═══ DATA UNDER STUDY
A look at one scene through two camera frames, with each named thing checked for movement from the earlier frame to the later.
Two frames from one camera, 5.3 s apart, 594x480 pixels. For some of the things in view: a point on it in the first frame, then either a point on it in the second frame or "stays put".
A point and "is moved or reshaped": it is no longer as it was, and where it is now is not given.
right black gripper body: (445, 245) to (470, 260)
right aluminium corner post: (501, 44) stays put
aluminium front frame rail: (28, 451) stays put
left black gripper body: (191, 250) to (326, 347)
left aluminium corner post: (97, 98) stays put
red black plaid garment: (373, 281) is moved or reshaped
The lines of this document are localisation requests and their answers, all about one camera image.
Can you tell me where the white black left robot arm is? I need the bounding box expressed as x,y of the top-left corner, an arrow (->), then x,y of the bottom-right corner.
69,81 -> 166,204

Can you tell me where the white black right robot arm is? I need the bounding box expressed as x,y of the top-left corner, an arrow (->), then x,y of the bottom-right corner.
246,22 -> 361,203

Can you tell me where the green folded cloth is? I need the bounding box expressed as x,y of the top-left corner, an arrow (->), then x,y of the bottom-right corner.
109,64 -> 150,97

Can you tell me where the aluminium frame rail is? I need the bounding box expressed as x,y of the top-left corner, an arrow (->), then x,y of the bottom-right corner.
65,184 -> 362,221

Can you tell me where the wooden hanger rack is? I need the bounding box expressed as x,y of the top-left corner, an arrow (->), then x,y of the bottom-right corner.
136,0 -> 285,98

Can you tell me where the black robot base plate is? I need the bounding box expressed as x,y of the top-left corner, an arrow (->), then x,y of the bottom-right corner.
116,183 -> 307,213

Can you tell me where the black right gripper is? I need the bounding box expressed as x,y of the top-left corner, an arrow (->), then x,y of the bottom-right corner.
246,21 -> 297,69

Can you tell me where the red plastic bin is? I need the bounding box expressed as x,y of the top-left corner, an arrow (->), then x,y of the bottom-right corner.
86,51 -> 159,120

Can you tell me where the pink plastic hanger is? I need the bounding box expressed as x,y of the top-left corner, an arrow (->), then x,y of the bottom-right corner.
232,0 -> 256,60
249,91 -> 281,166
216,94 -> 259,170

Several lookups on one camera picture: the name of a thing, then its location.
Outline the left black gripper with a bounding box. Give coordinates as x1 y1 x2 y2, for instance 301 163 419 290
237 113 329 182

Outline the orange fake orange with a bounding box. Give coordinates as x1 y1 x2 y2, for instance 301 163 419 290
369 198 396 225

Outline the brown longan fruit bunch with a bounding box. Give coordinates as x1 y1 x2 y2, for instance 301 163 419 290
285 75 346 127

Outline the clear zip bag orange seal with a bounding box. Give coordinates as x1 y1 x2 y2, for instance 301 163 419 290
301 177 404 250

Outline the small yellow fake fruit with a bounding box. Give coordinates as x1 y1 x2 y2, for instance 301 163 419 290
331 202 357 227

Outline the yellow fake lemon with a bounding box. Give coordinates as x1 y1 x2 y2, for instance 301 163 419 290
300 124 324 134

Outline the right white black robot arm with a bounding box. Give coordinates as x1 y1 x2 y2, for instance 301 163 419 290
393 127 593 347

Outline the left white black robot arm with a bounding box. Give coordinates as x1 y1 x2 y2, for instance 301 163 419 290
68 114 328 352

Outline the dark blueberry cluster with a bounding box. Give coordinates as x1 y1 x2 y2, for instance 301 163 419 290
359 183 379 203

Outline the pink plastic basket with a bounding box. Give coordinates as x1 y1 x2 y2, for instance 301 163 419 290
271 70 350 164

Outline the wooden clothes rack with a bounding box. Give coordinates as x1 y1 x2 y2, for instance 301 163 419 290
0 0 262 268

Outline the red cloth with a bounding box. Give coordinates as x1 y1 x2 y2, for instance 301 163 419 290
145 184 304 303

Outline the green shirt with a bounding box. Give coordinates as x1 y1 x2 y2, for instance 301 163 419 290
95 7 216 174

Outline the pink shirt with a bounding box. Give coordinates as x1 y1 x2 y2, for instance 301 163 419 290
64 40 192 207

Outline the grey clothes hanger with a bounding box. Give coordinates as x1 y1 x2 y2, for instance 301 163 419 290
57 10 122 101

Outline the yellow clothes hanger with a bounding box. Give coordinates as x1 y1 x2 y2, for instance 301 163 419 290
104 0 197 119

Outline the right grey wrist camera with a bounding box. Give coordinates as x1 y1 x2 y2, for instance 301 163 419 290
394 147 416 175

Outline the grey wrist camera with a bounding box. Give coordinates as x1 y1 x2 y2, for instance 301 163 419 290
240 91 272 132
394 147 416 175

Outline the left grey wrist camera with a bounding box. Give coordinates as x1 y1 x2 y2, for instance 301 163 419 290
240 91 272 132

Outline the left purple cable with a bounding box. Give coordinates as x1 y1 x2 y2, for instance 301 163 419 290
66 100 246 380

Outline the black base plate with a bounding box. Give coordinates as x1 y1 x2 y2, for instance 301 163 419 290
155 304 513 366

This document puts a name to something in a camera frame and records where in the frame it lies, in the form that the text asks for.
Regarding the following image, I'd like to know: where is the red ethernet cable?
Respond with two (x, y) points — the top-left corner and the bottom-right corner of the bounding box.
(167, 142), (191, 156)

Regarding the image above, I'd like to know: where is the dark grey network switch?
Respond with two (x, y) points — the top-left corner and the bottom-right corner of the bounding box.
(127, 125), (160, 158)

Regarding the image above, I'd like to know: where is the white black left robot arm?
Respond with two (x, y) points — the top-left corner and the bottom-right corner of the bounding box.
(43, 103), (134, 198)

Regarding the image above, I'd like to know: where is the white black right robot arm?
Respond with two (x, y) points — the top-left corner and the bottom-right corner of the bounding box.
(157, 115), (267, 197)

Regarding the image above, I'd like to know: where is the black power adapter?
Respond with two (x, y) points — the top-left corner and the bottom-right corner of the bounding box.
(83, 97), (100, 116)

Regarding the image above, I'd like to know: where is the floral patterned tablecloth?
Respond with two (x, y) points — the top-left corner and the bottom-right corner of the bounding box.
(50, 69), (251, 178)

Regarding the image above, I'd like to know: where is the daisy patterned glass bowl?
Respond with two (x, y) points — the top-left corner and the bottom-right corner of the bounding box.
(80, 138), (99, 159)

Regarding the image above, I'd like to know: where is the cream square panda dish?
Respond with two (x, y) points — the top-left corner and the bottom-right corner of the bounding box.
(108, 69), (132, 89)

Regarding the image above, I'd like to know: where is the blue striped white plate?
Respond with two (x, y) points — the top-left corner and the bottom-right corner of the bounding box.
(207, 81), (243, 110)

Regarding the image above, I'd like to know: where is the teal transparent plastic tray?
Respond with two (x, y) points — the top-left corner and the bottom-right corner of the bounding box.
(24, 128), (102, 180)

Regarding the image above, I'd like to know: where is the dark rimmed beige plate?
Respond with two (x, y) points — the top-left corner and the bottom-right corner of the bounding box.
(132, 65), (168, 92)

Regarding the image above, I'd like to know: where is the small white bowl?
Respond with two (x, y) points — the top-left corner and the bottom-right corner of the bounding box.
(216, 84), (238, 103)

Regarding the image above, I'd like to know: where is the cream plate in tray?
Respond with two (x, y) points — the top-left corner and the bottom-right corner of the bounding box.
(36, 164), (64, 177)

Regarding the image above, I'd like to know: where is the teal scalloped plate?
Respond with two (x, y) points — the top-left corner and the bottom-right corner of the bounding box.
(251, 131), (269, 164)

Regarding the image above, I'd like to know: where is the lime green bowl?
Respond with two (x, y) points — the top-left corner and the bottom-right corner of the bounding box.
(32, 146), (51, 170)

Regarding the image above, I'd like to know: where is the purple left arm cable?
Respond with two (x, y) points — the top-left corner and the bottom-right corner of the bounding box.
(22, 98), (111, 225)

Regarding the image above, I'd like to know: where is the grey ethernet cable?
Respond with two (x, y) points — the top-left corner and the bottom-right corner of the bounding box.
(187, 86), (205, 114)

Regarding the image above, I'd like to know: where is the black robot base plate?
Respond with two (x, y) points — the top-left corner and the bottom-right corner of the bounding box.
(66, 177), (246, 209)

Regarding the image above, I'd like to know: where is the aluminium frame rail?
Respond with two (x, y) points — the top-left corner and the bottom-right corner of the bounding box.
══════
*DESCRIPTION OF THE TASK*. Every line with the word "ethernet" in it should be copied from the listing above.

*RESULT*.
Regarding the following image, I'd like to know: where is the red ethernet cable?
Regarding the image above, I'd like to know: where is the grey ethernet cable?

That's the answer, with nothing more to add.